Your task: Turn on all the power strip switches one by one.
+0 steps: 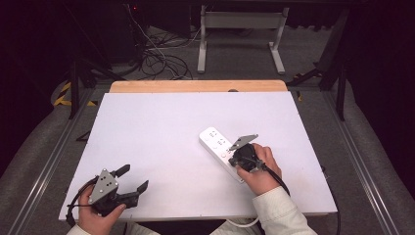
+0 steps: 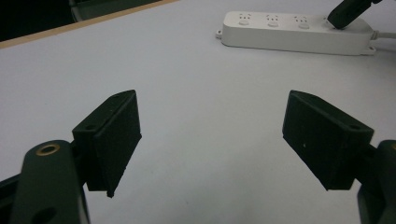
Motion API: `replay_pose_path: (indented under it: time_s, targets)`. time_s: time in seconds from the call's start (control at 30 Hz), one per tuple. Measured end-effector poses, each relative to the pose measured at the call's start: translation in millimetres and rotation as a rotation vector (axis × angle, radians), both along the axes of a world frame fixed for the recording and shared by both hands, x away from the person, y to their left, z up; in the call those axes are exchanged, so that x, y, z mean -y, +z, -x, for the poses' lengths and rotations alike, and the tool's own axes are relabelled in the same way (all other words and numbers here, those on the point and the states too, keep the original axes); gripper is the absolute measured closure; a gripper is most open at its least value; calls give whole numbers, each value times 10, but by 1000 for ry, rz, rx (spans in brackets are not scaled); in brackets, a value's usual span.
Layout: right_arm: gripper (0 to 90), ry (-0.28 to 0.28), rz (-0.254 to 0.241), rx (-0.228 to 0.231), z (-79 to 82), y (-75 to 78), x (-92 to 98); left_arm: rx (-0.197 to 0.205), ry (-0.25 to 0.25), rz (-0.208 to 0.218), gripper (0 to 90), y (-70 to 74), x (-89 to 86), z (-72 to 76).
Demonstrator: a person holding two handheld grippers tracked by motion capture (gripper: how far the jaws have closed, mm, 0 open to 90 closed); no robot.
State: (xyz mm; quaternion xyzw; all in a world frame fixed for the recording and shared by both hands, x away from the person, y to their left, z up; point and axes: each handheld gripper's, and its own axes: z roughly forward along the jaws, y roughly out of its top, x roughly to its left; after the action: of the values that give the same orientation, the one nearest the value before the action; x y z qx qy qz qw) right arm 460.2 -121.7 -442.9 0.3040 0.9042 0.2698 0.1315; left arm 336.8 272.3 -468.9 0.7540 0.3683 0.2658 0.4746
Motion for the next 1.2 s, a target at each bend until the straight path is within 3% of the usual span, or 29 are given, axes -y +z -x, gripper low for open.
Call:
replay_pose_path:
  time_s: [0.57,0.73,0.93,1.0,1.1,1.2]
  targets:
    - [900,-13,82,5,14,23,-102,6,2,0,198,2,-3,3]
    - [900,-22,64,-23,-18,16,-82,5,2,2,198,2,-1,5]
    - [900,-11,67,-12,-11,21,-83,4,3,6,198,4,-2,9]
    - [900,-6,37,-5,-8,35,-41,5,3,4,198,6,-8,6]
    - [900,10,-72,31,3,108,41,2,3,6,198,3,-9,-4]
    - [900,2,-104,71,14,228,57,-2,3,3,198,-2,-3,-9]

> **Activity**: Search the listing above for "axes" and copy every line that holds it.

> **Result of the task**:
Motion API: `replay_pose_path: (indented under it: time_s, targets)`. time_s: time in seconds from the call's start (control at 30 Hz), one per tuple. Measured end-effector poses, each relative to the pose measured at the call's start: translation in millimetres and rotation as a rotation vector (axis × angle, radians), both along the axes of a world frame fixed for the recording and shared by both hands, x away from the person, y to their left, z up; in the call those axes are exchanged, so that x, y, z mean -y, +z, -x, for the poses' lengths and rotations alike, and the tool's own axes are relabelled in the same way (all other words and numbers here, those on the point and the states too, keep the original axes); gripper is the absolute measured closure; a gripper is most open at its least value; calls give whole numbers, each value times 10, but by 1000 for ry, rz, rx (spans in brackets are not scaled); in brackets, a value's usual span.
State: (xyz mm; quaternion xyzw; all in a world frame fixed for the recording and shared by both hands, x away from the person, y to their left, z up; point and axes: each handheld gripper's, and its own axes: z roughly forward along the jaws, y roughly out of its top, x roughly to its left; after the action: of the values that give the same orientation, the one nearest the value before the action; x y z qx qy qz qw) right arm 460.2 -121.7 -442.9 0.3040 0.9042 0.2698 0.1315; left arm 336.8 272.3 -468.9 0.7540 0.3683 0.2658 0.4746
Motion for the next 1.2 s, a target at each bend until the straight path is within 3% of the usual span, or 29 are given, axes -y +z -x, gripper low for open.

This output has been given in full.